Hacker News new | ask | show | jobs
by e145bc455f1 824 days ago
Just last week my btrfs filesystem got irrecoverably corrupted. This is like the fourth time it has happened to me in the last 10 years. Do not use it in consumer grade hardware. Compared to this, ext4 is rock solid. It was even able to survive me accidentally passing the currently running host's hard disk to a VM guest, which booted from it.
8 comments

> It was even able to survive me accidentally passing the currently running host's hard disk to a VM guest, which booted from it.

I have also done this, and was also happy that the only corruption was to a handful of unimportant log files. Part of a robust filesystem is that when the user does something stupid, the blast radius is small.

Other less-smart filesystems could easily have said "root of btree version mismatch, deleting bad btree node, deleting a bunch of now unused btree nodes, your filesystem is now empty, have a nice day".
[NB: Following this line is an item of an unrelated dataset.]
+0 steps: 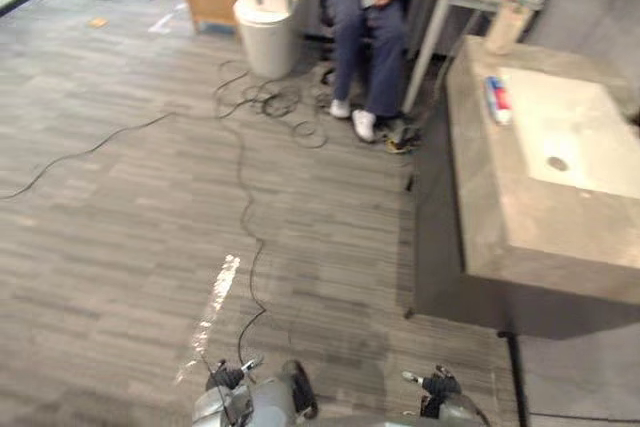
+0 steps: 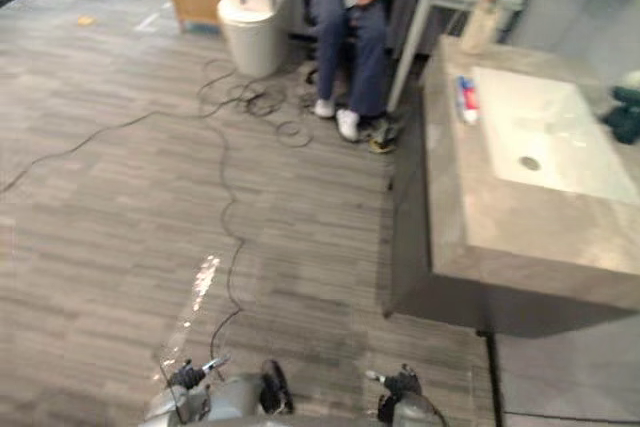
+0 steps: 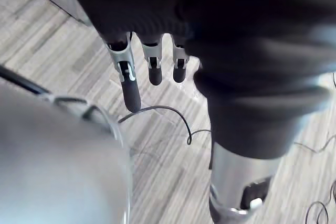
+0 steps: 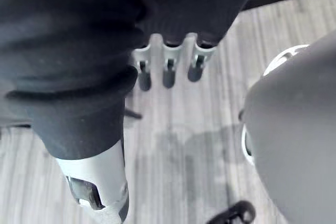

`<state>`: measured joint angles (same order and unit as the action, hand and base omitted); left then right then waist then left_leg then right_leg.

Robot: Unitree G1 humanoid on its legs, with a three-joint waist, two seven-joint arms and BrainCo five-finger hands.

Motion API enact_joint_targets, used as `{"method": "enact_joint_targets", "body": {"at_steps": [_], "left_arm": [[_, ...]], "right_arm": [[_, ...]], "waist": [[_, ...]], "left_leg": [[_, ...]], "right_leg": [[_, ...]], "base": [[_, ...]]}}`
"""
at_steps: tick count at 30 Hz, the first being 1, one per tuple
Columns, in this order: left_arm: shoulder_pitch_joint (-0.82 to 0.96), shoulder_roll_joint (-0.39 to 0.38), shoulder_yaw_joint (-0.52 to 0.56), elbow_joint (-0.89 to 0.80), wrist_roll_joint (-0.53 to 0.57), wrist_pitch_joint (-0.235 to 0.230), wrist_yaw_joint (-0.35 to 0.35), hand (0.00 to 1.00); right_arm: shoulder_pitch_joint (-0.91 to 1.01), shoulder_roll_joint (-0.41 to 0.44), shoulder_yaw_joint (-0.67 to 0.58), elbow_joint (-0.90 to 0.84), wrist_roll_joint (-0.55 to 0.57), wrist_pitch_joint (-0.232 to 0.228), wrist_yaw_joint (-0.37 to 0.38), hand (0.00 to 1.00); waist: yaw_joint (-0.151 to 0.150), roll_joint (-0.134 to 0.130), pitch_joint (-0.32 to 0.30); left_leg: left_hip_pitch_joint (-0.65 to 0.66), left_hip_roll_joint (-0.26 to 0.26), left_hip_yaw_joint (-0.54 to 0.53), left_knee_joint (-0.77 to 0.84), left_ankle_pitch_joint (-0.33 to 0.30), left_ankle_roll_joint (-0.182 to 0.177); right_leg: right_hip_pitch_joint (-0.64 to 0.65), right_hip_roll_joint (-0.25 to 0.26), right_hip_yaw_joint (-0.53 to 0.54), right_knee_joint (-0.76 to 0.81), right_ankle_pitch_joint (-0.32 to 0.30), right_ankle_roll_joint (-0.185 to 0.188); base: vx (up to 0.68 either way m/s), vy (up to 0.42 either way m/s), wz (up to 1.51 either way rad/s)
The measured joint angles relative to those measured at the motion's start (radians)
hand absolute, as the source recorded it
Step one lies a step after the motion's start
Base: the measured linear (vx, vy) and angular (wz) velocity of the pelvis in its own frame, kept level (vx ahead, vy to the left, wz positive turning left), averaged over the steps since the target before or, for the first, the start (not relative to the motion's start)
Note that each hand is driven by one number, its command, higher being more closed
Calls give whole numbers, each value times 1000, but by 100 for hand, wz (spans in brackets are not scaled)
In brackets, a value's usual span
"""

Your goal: Organize washtable

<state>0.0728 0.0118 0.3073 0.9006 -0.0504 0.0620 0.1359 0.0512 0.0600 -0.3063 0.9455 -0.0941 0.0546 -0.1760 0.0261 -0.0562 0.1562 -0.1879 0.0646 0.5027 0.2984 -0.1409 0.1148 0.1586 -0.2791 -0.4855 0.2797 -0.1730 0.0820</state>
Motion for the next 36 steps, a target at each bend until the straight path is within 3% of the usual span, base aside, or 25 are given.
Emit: {"method": "enact_joint_targets", "body": {"at_steps": [2, 4, 6, 7, 8, 9, 10, 11, 13, 17, 19, 20, 21, 23, 24, 25, 28, 30, 31, 33, 34, 36], "left_arm": [[-1, -1, -18, 9, 1, 1, 0, 0], [-3, 15, -60, 34, 2, 6, 0, 0], [-3, 13, -65, 36, 4, 10, -1, 0], [-10, 5, -65, 37, 4, 18, -1, 0], [-8, 7, -35, 41, 15, 23, -5, 0], [-16, 26, -26, 41, 15, 20, -4, 0], [-31, 37, -23, 60, 15, 23, 1, 0], [-30, 27, -22, 62, 14, 27, 0, 0], [-28, 15, -20, 64, 16, 26, -3, 0], [-9, 4, -19, 64, 18, 31, -3, 0], [1, -4, -13, 64, 24, 32, -4, 0], [5, -6, 18, 60, 24, 34, -6, 0], [3, -12, 43, 54, 24, 38, -4, 0], [17, -31, 57, 31, 12, 33, -6, 0], [15, -48, 57, 31, 13, 26, -5, 0], [15, -46, 57, 30, 13, 18, -6, 0], [14, -50, 57, 22, 12, 9, -6, 0], [9, -65, 57, 22, 12, 5, -4, 0], [9, -57, 61, 29, 13, 5, -1, 0], [11, -38, 60, 32, 13, 4, 0, 0], [8, -32, 71, 31, 14, 3, 1, 0], [7, -25, 85, 40, 15, 6, 1, 0]], "right_arm": [[-1, -2, 1, -20, -5, -1, 1, 0], [-7, -10, 9, -30, -16, -4, 1, 0], [-6, -12, 10, -30, -22, -5, 1, 0], [-6, -13, 9, -31, -25, -7, 1, 0], [-5, 4, 2, -35, -26, -9, 1, 0], [0, 25, 0, -53, -25, -8, 1, 0], [8, 10, -22, -61, -25, -16, 3, 0], [9, -1, -41, -55, -22, -6, -1, 0], [28, 11, -49, -64, -4, -9, -1, 0], [31, 12, -54, -65, 5, -8, 1, 0], [33, 9, -51, -65, 5, -8, 1, 0], [38, 12, -48, -66, 5, -7, 0, 0], [42, 16, -37, -67, 7, -6, 4, 0], [35, -8, -28, -67, 7, -7, -11, 0], [22, -15, -29, -61, 8, -3, -19, 0], [18, -16, -29, -58, 9, -2, -24, 0], [5, -8, -28, -57, 10, -1, -32, 0], [0, -8, -26, -53, 8, -1, -36, 0], [-1, -11, -3, -41, 5, 0, -37, 0], [3, -10, 28, -25, 3, -1, -34, 0], [-1, 2, 42, -17, 0, 4, -27, 0], [-1, 14, 55, -19, -8, 4, -15, 0]], "waist": [[-2, 13, 8], [-6, 34, 21], [-9, 34, 20], [-15, 43, 18], [-36, 5, 10], [-40, -30, 24], [-37, -6, 49], [-30, -8, 43], [-36, 5, 36], [-40, 17, 20], [-44, 28, -2], [-51, 22, -11], [-57, 21, -19], [-34, 68, -19], [-33, 74, -14], [-35, 73, -10], [-23, 73, -10], [-11, 83, -10], [-12, 77, -18], [-11, 51, -22], [3, 26, -28], [5, 11, -32]], "left_leg": [[28, -33, -23, -25, -2, 4], [89, -70, -62, -79, 8, -7], [127, -94, -97, -134, 20, -21], [167, -115, -139, -237, 26, -39], [199, -133, -130, -245, -21, -60], [167, -113, -135, -69, -62, 59], [194, -36, -188, 17, -127, -32], [213, -51, -218, -11, -122, -57], [236, -68, -263, -84, -98, -61], [306, -93, -318, -154, -100, -60], [321, -85, -340, -129, -123, -88], [276, -72, -331, 1, -159, -142], [183, -41, -297, 253, -182, -170], [62, 66, -256, 548, -178, -176], [47, 93, -246, 565, -191, -156], [27, 130, -239, 524, -197, -155], [-9, 142, -273, 380, -194, -159], [-30, 119, -404, 208, -149, -190], [-5, 88, -407, 199, -105, -163], [19, 69, -348, 189, -137, -145], [43, 65, -295, 193, -161, -136], [83, 71, -227, 188, -181, -117]], "right_leg": [[-21, -29, 34, 122, 26, 17], [-130, -36, 146, 425, 25, -14], [-175, -5, 184, 528, 4, -15], [-223, 68, 216, 567, -28, -21], [-275, 98, 226, 544, -54, -42], [-292, 72, 222, 544, -74, -23], [-298, 79, 209, 468, -110, 24], [-297, 86, 225, 376, -119, 7], [-327, 127, 203, 224, -98, -19], [-351, 154, 195, 170, -58, -66], [-345, 187, 180, 137, -34, -84], [-311, 211, 176, 50, 39, -99], [-264, 231, 176, -16, 89, -107], [-191, 273, 213, -72, 95, -121], [-163, 276, 233, -84, 95, -121], [-128, 272, 272, -102, 95, -121], [-108, 247, 348, -107, 80, -100], [-112, 225, 410, -91, 39, -36], [-120, 209, 445, -70, 19, -10], [-126, 176, 484, -58, 14, -9], [-138, 162, 515, -32, 15, -10], [-186, 153, 519, 44, 21, -16]], "base": [[80, 255, 41], [61, 206, 41], [35, 186, 43], [90, 160, 76], [151, 110, 89], [402, -11, 89], [328, -93, 63], [351, -74, 62], [190, 18, 64], [252, -32, 58], [423, -94, 51], [481, -152, 39], [463, -126, 20], [466, -15, -50], [537, 55, -87], [269, 27, -69], [247, 153, -81], [203, 298, -85], [220, 398, -69], [191, 338, -63], [204, 326, -83], [213, 313, -112]]}}
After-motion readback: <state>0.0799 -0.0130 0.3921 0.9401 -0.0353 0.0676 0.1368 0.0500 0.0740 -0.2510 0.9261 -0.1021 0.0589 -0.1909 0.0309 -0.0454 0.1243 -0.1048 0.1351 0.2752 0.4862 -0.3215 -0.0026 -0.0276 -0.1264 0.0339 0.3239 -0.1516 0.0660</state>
I have had same btrfs filesystem in use for 15+ years, with 6 disks of various sizes. And all hardware components changed at least once during the fileystsen lifetime.

Worst corruption was when one DIMM started corrupting data. As a result computer kept crashing and eventually refused to mount because of btrfs checksum mismatches.

Fix was to buy new HW. Then run btrfs filesystem repairs, which failed at some point but at least got the filesystem running as long as I did not touch the most corrupted locations, luckily it was RAID1 so most checksums had a correct value on another disk. Unfortunately the checksum tree had on two locations corruption on both copies. I had to open the raw disks with hex editor and change the offending byte to correct value, after which the filesystem has been running again smoothly for 5 years.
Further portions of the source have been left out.